-- TASK REQUIREMENTS --
For the string "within", search the entries below and copy every line where it appears.

-- RECORDS FOR THIS TASK follows --

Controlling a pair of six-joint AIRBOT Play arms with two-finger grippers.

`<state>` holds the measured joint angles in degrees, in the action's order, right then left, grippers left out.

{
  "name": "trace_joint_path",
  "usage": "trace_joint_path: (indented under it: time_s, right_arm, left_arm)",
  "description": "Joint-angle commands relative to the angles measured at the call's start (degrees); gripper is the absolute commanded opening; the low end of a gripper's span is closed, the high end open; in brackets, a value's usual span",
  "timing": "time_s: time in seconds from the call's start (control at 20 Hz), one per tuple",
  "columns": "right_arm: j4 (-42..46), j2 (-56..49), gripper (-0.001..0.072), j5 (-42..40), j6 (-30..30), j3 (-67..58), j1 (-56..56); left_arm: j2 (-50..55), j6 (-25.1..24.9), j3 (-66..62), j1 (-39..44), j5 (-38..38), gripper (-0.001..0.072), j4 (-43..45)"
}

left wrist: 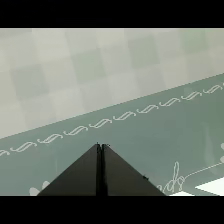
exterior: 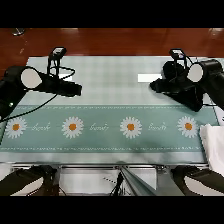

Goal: Fold the shirts.

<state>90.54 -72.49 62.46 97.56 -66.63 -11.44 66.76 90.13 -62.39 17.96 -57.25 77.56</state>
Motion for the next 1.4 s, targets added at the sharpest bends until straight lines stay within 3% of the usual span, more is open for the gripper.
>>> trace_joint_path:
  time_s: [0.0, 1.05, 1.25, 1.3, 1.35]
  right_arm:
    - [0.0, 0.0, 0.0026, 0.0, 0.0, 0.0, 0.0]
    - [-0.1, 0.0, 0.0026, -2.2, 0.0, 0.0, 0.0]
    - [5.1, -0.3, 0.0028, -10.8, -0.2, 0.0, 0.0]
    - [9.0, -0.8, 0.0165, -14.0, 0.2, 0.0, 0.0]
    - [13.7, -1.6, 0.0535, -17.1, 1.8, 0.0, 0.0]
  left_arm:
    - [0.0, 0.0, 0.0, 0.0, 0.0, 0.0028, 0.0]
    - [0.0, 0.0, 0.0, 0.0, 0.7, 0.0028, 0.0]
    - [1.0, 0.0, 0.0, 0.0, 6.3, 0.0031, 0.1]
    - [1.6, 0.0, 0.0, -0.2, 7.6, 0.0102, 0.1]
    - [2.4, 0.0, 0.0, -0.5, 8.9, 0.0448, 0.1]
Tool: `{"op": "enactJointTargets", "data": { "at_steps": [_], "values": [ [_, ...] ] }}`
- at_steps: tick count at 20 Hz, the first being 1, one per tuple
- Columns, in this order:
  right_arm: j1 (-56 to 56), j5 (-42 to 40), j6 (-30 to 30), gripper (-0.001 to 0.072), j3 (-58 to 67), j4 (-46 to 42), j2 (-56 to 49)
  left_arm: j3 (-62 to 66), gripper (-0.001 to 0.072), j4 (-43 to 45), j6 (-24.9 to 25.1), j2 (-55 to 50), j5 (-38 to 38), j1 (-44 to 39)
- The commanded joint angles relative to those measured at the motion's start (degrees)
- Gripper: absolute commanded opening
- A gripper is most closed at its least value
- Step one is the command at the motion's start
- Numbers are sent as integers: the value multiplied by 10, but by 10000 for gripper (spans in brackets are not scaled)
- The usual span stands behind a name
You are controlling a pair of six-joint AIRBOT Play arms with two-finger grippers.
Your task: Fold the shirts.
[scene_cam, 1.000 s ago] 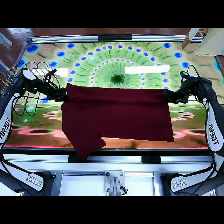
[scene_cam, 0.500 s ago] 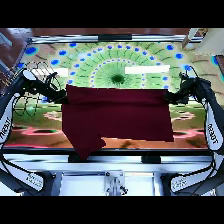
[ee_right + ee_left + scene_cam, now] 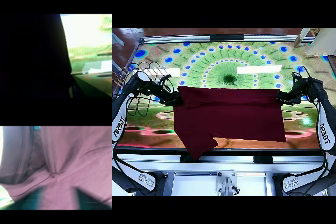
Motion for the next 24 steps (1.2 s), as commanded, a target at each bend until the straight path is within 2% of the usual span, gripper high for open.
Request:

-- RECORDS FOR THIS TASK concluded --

-- RESPONSE TO THE TASK --
Motion for the next 1.4 s, targets added at the sharpest bends until straight lines stay within 3% of the usual span, more is open for the gripper.
Motion for the next 24 steps (1.2 s), as commanded, a target at each bend until the straight path is within 2% of the usual span, gripper high for open.

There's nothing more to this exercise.